Is too much insulin bad for the heart?

April 21, 2010 03:09 pm | Updated December 17, 2016 05:17 am IST - Washington

A person is taking his insulin injection. Insulin is a hormone that controls the levels of glucose, a key source of energy, in our blood via its effects on the liver, muscle, and fat cells. File Photo: R. Ravindran

A person is taking his insulin injection. Insulin is a hormone that controls the levels of glucose, a key source of energy, in our blood via its effects on the liver, muscle, and fat cells. File Photo: R. Ravindran

Using insulin to treat diabetes could be harmful if the patient has chronic high blood pressure (BP), says the latest research.

Insulin is a hormone that controls the levels of glucose, a key source of energy, in our blood via its effects on the liver, muscle, and fat cells.

How insulin affects the heart is not very clear, animal studies suggest that insulin protects the heart from stress, whereas clinical studies suggest a link between high levels of insulin in the blood and heart failure.

The team, led by Issei Komuro from Chiba University Graduate School of Medicine in Japan has generated data in mice indicating that while persistent high BP induces liver cell resistance to insulin, it enhances insulin signalling in the heart.

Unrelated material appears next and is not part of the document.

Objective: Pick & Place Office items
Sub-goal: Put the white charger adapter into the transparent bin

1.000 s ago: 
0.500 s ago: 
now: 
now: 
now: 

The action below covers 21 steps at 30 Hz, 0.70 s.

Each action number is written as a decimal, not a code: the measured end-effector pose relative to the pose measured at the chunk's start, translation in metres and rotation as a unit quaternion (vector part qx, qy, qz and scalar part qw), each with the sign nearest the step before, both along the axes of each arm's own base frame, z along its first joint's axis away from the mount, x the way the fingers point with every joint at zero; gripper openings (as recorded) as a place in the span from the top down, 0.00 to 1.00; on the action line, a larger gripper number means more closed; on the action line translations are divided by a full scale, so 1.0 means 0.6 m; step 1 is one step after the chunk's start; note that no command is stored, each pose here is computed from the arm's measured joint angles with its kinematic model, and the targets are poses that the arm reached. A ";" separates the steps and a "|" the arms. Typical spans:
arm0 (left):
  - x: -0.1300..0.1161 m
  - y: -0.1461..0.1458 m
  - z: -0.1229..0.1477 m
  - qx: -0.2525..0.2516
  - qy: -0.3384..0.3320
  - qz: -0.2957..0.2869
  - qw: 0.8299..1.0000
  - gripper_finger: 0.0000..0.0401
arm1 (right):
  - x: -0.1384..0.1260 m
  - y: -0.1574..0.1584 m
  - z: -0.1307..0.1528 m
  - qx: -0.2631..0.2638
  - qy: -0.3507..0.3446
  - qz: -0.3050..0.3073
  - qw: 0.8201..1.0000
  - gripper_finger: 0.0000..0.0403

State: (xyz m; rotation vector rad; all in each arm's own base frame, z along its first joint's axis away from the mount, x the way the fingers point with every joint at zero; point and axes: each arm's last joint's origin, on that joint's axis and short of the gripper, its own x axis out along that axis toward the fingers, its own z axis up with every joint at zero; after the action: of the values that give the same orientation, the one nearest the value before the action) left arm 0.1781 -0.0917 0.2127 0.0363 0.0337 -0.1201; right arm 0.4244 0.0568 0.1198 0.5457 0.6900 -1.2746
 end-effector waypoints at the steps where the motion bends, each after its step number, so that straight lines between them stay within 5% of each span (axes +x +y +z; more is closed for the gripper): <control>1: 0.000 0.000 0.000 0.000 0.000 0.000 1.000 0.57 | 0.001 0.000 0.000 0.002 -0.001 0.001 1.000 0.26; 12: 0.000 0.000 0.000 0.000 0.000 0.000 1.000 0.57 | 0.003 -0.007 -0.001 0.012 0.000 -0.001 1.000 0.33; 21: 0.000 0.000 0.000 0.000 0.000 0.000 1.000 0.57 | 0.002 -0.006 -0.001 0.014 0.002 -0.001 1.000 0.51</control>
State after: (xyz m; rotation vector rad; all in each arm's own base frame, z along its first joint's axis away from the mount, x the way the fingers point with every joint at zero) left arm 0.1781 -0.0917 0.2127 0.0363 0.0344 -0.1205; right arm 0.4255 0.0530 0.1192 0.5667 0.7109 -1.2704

This excessive chronic insulin signalling aggravated heart failure caused by high BP. Importantly, although treating type I diabetic mice - which produce no insulin - with insulin stabilised their levels of glucose in the blood, it increased heart failure, says a China University release.

Together, these data led the authors to suggest that insulin treatment could be harmful in the setting of chronic high blood pressure and that maintaining insulin signalling at normal levels is crucial for treating heart failure.

The research was published in the Journal of Clinical Investigation.